- **Your objective**:
The answer must be one number: how many lines in the records below contain the word "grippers".

Stored entries
'''

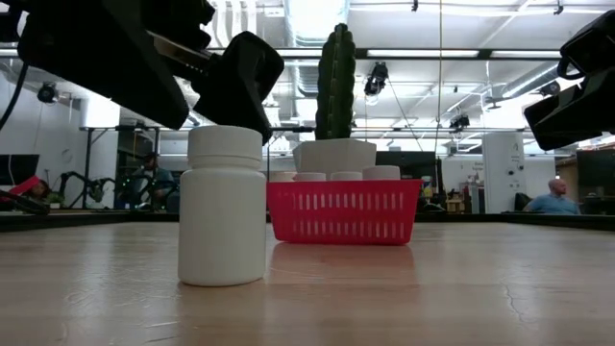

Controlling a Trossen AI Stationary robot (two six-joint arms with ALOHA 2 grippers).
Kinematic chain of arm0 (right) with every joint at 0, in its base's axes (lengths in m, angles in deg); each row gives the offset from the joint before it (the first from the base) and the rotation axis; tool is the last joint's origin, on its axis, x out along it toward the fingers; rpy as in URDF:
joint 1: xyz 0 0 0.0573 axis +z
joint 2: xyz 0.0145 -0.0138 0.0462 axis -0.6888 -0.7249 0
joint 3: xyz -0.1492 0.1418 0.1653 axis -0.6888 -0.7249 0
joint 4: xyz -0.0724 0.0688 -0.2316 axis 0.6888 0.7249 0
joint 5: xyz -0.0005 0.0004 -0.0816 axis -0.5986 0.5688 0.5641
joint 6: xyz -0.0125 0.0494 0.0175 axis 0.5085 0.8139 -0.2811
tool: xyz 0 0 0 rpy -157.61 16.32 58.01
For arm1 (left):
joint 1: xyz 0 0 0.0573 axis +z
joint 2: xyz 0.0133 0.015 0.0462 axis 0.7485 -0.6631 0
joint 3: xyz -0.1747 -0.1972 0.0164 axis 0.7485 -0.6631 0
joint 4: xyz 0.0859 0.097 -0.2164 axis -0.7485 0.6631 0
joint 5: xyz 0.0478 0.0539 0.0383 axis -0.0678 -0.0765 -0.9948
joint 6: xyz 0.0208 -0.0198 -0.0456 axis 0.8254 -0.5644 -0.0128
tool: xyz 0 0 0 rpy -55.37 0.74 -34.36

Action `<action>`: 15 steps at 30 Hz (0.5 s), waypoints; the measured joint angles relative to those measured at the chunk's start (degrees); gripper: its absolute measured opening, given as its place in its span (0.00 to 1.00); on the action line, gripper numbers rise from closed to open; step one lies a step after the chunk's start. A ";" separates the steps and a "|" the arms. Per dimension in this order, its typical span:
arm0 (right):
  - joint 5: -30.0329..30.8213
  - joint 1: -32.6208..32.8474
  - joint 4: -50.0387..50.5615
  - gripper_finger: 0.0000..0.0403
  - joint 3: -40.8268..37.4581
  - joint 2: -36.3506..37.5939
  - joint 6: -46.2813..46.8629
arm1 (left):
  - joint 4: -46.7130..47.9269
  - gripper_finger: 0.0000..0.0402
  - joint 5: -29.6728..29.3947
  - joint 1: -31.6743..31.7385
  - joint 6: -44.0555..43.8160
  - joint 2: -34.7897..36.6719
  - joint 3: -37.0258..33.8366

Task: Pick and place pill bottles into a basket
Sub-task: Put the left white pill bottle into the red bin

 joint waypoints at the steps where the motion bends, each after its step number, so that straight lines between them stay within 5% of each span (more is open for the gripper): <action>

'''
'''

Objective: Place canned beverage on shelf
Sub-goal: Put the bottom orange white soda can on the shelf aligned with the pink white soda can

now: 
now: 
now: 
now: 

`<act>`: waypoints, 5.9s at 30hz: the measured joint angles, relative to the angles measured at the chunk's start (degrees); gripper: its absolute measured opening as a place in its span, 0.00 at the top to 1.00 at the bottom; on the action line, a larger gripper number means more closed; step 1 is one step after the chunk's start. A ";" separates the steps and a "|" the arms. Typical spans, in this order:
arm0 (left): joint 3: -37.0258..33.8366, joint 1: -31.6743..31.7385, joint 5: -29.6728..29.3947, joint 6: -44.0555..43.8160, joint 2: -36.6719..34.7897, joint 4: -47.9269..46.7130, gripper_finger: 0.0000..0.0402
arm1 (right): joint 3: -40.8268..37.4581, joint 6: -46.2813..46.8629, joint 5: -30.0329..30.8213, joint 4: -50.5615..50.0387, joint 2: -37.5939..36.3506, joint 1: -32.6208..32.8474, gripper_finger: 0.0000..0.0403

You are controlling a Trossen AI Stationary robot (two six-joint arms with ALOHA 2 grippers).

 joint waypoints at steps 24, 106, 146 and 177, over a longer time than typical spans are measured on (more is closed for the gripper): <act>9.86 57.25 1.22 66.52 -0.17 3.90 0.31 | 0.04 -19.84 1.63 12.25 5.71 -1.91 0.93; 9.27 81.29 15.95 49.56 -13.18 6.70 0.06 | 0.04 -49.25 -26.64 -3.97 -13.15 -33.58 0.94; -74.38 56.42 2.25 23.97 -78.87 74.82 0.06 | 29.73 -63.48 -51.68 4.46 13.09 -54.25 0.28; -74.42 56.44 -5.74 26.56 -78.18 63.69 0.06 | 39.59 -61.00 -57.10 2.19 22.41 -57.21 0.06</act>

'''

- **Your response**:
2